I was horrified to think of big, soft Simonetta hurt so badly. “You’re pretty to me,” I said fiercely, touching her hand. She took my palm and rubbed it gently across her cheek.

“No one’s prettier than me,” Marco said, with an exaggerated sniff and lift of his nose, which made Simonetta and me smile. Marco ruffled my hair. “Don’t worry, Luca, you’re almost as handsome as me. But it’s your ingegno that makes me like you!” Then he sobered. “Simonetta is lucky. Those bodies in the river, that’s how he usually handles escape attempts.”

“There must be a way,” I argued. “There are places to hide, and people go out into the
contado;
you could get a ride out on a peddler’s cart. I used to think about that, but I decided to stay in Florence, where I knew how to take care of myself. How stupid was I? You could dress so you look different. You could disguise yourself. It wouldn’t be easy to find you outside the city!”

For a few beats Marco’s black eyes were trained on me like a diving falcon’s. He came and stood close to me, trailing one of his long, elegant fingers in the bathwater. In a low voice, he asked, “How would I dress differently? I have no money to buy clothes.”

“That’s easy!” I laughed. “Any beggar will exchange clothes with you. Look in the garbage, or steal from a washerwoman’s line. Even some of the churches have clothes. There are a hundred ways to score a camicia and a mantello. No one on the street has to go naked!”

“I could get clothes from the garbage,” he mused. “I wouldn’t want anyone to know what I was doing, or a report could get back to Silvano.
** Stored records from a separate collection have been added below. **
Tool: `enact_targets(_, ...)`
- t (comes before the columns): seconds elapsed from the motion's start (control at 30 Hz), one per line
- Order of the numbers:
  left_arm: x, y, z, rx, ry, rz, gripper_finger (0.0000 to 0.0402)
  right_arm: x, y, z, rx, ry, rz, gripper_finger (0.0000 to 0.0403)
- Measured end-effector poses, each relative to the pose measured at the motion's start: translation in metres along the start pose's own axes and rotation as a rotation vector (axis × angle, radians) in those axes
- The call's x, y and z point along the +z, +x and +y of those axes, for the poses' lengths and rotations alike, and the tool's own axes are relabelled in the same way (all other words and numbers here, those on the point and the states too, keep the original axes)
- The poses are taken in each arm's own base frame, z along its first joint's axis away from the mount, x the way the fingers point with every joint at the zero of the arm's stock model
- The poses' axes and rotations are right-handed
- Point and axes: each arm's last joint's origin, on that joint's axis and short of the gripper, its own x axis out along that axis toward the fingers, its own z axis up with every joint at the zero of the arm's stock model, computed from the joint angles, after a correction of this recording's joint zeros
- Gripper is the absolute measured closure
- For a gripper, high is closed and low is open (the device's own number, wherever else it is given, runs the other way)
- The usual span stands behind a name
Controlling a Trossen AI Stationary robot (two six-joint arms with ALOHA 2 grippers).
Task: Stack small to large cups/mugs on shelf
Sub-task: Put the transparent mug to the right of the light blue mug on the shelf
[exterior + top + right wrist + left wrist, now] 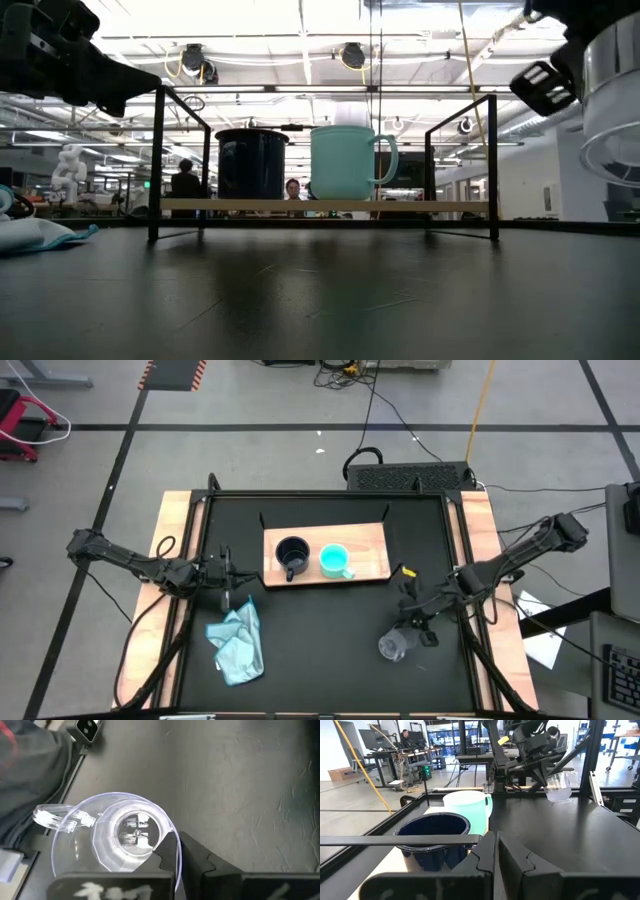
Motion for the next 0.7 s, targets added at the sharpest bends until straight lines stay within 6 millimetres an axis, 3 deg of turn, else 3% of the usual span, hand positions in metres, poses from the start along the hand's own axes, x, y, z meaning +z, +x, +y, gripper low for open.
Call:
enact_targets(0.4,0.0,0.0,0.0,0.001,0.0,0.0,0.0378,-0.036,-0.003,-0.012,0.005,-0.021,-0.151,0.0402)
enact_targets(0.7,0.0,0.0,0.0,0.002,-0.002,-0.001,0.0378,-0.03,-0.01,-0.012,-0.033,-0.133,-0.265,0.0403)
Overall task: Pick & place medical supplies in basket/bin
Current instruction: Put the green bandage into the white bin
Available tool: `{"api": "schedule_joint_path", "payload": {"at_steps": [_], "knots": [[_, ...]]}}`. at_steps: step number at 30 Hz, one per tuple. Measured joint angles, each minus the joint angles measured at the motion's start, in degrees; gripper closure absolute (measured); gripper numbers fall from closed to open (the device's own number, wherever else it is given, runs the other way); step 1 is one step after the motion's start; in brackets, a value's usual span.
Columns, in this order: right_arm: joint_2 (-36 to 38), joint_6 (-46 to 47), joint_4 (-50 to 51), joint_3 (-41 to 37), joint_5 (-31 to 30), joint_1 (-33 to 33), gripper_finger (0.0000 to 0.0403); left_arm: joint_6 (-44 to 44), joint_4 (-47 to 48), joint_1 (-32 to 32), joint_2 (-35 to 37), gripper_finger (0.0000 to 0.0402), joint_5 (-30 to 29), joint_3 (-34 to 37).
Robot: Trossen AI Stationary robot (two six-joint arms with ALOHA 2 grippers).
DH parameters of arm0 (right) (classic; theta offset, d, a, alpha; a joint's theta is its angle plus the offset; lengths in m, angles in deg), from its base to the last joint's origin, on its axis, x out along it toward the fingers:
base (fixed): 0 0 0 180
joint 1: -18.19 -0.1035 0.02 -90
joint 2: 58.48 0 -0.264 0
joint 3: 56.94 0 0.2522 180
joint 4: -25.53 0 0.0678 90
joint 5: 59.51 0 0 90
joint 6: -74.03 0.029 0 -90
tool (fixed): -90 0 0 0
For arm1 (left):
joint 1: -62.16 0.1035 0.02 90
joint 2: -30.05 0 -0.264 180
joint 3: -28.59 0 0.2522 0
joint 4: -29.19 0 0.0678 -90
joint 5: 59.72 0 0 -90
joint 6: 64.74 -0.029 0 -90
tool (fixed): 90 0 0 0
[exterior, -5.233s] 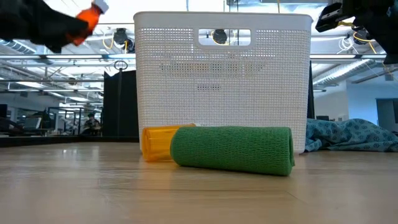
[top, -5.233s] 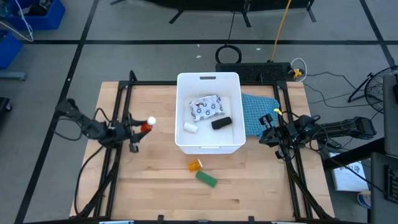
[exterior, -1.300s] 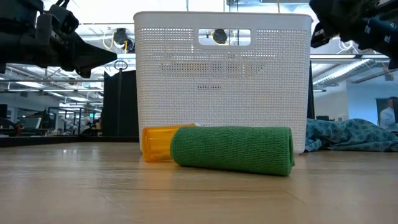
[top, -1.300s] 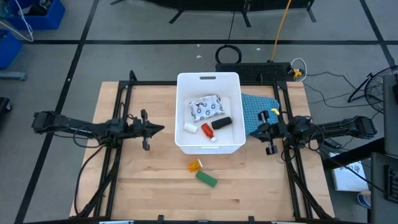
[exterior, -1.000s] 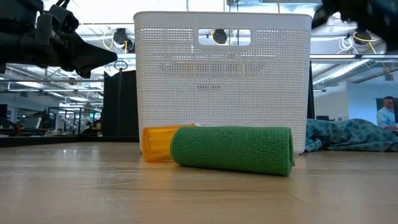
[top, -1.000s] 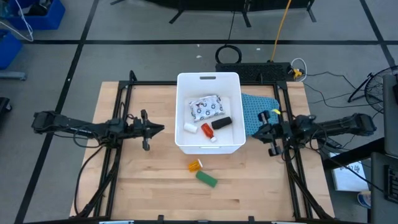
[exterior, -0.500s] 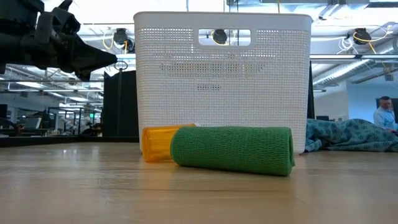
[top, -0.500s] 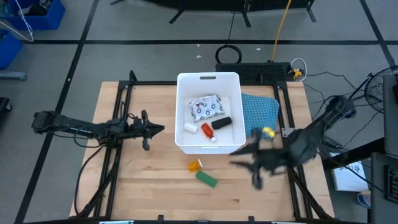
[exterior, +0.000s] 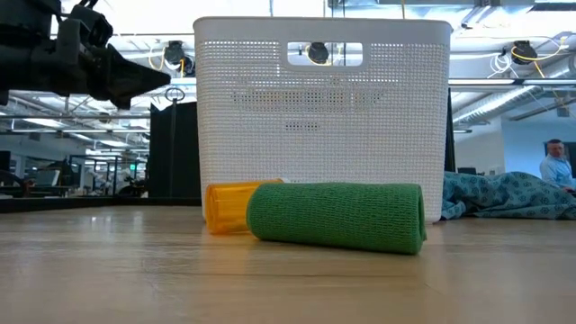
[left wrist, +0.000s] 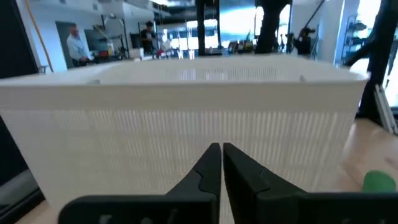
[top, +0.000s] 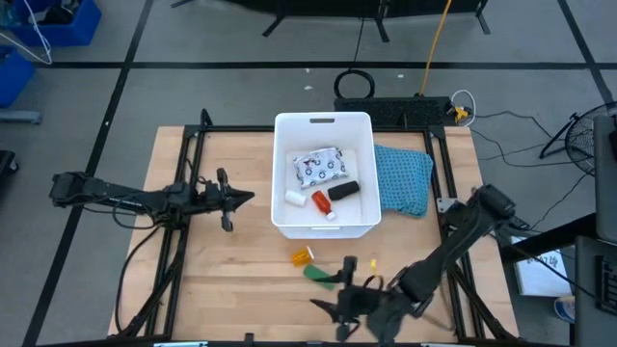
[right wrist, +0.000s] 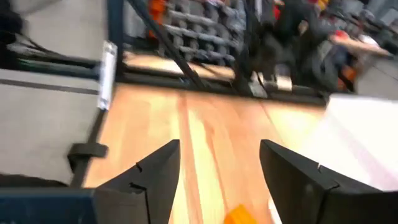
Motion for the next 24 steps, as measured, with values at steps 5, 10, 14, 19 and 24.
{"api": "schedule_joint_path", "payload": {"at_steps": [5, 10, 14, 19, 24], "knots": [[-6.5, 7.5, 0.9, 0.0, -4.1, 0.2, 0.0188, 0.0, -2.7, 0.0, 0.0, 0.0361, 0.0, 0.0], [-10.5, 19.3, 8.9, -0.1, -4.0, 1.8, 0.0188, -0.8, -3.7, 0.0, 0.0, 0.0353, 0.0, 0.0], [-11.1, 30.0, 16.2, -0.1, 0.7, 3.3, 0.0188, -2.6, -4.2, 0.0, 0.0, 0.0358, 0.0, 0.0], [-11.1, 38.1, 18.0, -1.4, 10.1, 5.3, 0.0188, -3.6, -4.3, 0.0, 0.0, 0.0368, 0.0, 0.0], [-11.1, 41.9, 17.5, -4.7, 13.7, 6.1, 0.0188, -3.6, -4.4, 0.0, 0.0, 0.0369, 0.0, 0.0]]}}
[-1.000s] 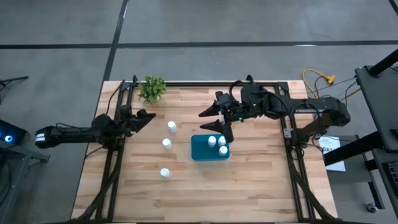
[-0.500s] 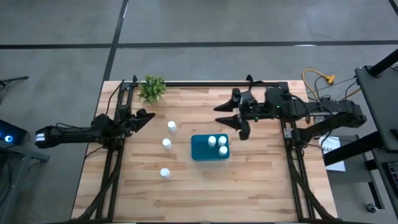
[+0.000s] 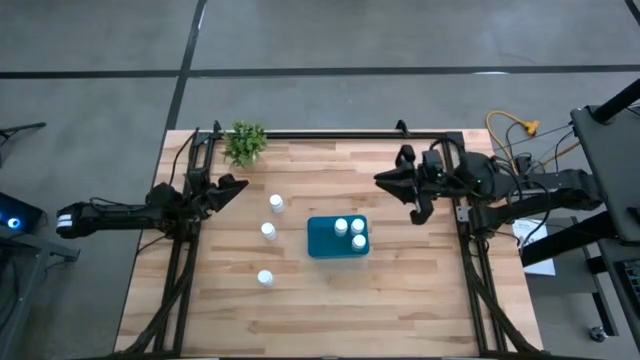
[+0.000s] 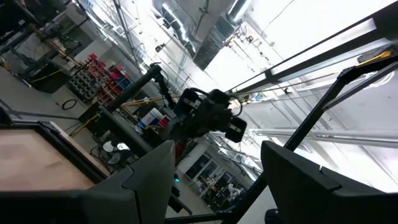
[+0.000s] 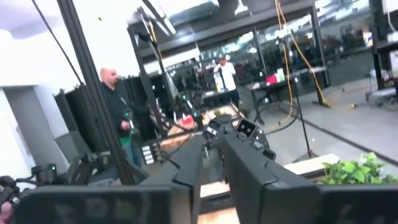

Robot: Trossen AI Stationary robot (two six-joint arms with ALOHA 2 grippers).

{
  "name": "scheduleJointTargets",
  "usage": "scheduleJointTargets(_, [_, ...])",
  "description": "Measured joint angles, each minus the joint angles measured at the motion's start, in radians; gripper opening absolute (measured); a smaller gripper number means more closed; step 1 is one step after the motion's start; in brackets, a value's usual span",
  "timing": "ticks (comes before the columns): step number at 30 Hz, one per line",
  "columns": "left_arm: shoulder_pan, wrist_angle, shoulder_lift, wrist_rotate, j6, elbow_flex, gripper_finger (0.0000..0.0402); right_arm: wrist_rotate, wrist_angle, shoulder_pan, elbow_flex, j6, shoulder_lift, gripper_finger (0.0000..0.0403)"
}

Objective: Pick and place pill bottles into a basket
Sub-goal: Put the white pill bottle into the blue bin

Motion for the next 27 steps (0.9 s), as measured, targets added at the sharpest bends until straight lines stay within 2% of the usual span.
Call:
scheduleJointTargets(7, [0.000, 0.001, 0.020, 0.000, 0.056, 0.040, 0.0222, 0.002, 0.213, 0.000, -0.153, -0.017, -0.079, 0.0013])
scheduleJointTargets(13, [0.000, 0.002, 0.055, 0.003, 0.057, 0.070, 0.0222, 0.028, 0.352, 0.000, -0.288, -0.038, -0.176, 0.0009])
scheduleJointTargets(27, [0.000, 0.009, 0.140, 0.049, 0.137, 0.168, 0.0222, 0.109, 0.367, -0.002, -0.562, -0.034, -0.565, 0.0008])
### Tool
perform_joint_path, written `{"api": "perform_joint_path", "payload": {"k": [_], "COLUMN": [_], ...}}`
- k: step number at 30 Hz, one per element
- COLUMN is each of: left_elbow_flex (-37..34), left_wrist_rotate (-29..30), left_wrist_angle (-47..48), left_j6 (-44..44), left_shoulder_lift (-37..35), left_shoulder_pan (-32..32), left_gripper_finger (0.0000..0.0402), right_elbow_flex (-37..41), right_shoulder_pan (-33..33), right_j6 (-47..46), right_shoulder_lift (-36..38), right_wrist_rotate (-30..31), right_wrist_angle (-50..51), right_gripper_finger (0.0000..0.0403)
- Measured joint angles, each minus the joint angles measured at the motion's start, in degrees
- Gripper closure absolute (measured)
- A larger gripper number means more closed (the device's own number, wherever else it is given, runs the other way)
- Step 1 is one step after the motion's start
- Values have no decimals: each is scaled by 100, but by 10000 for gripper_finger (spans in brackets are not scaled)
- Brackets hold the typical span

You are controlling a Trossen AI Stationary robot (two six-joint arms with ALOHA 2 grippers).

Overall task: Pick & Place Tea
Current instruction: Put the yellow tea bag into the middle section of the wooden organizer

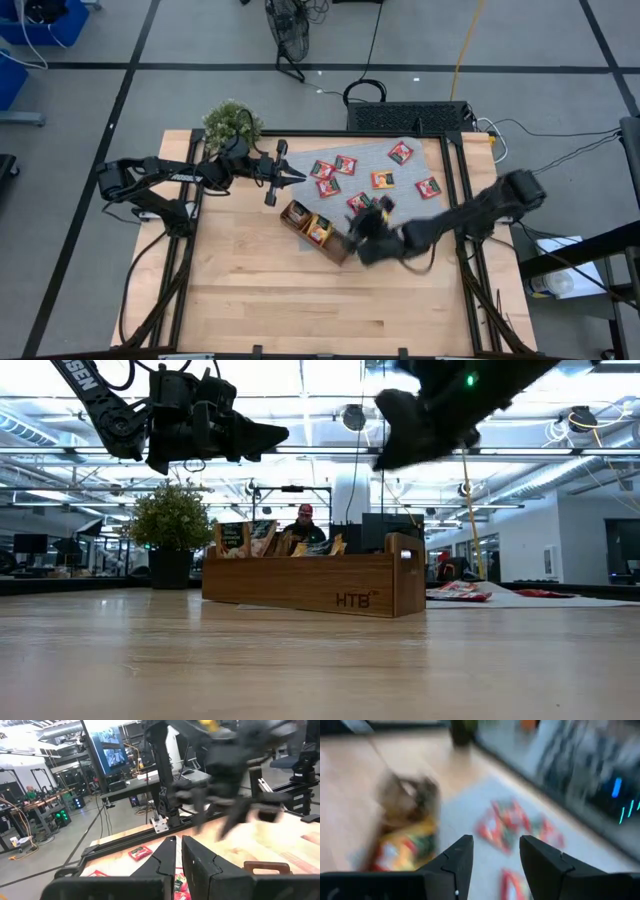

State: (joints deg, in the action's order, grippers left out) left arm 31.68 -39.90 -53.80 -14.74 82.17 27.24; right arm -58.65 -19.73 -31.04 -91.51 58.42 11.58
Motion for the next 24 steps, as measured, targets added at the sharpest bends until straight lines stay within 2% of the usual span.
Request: {"api": "perform_joint_path", "payload": {"k": [2,5,7,12,14,18,24], "left_elbow_flex": [0,0,0,0,0,0,0], "left_wrist_rotate": [0,0,0,0,-1,0,0], "left_wrist_angle": [0,0,0,0,0,0,0], "left_j6": [0,0,0,0,0,0,0], "left_shoulder_lift": [0,0,0,0,0,0,0], "left_shoulder_pan": [-2,-2,0,-2,0,0,-2], "left_gripper_finger": [366,366,366,366,366,366,366], "right_elbow_flex": [0,10,11,4,5,4,4], "right_shoulder_pan": [454,1227,1786,2960,3289,3729,3959], "right_j6": [-617,-820,-729,-135,-141,-40,125], "right_shoulder_lift": [334,592,610,394,264,12,-437], "right_wrist_rotate": [-654,-1355,-1850,-3591,-4011,-4215,-4225], "right_wrist_angle": [1167,2250,2281,1682,1525,1518,1528], "right_gripper_finger": [257,254,247,231,230,235,237]}}
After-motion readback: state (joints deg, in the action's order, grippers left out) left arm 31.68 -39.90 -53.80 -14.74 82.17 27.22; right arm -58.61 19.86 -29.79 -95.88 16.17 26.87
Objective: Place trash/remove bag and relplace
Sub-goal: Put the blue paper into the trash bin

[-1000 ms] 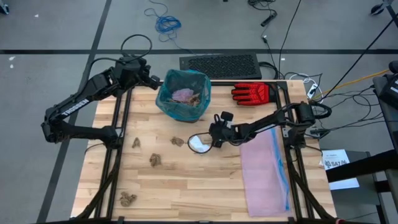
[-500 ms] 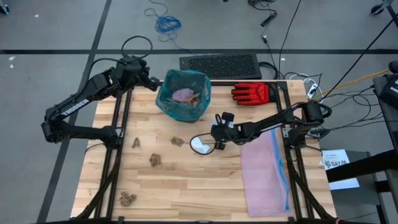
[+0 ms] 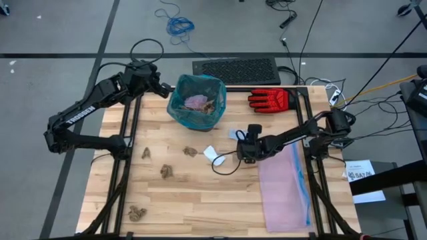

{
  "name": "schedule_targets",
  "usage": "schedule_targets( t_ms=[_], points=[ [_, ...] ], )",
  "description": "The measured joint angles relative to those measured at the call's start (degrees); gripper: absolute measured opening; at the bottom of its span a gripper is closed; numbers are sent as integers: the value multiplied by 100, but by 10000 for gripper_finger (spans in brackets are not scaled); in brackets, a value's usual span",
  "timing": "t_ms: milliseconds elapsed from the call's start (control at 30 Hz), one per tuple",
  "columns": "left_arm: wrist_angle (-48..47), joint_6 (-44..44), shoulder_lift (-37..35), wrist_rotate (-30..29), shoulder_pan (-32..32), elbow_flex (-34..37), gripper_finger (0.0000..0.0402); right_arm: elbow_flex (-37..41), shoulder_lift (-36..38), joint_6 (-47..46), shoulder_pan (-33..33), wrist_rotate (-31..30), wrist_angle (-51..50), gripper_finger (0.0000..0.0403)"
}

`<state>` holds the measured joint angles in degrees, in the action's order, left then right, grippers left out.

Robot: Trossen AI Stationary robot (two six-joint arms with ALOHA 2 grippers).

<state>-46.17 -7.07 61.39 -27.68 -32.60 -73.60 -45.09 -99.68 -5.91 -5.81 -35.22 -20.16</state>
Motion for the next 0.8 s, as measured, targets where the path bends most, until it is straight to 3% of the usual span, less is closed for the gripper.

He has a lot of spies.”

“Not just paid spies. People owe him favors, so they tell him things,” Simonetta warned. “Silvano hears everything that goes on in Florence. He knows everything. It’s too dangerous.”

“It’s more dangerous to stay. Here, death is the only way out! If Marco gets away from Florence, he has a chance,” I argued. “Look in the alleys behind the palazzi for clothes. The nobles toss their garbage there. You’ll find what’s left after the servants have picked through it.”

“And after disguising myself, I should go to…”

“The Ponte alla Carraia. There are lots of carts there, people coming in from the contado with their wares and going back to the countryside with empty carts,” I said.

“There must be a way to free you,” he said softly. “You’ve given me this plan; I can’t leave you. I want you to come with me. Neither of us has to be alone in exile from Florence!”

I wanted to believe that Marco could be my family, that he could care about me as I’d once imagined Massimo and Paolo did. Massimo’s betrayal made it hard for me to trust anyone, but Marco was kind. He seemed genuine. I nodded with all the earnestness in my being. “How can I convince Silvano to let me go outside, as you do?”

Marco shook his head. “He has to offer it and tell the condottieri to let you pass. For a long time, I wanted to die. So I stopped eating. That’s when Silvano let me go out, as if giving me some small freedom would make me grateful to him and I could work better.”

“So I won’t eat,” I said. “I’ll starve and look sickly.” Even after all the excruciating time I’d spent hungry, it was better than what I faced now.

“That might do it,” Marco said slowly. “Patrons won’t pay for a sick-looking boy, and he doesn’t like to lose money. He’ll want you to regain your color. When he lets you go outside, I’ll come back to the Ponte alla Carraia. We can go together to Siena or Lucca, start over!”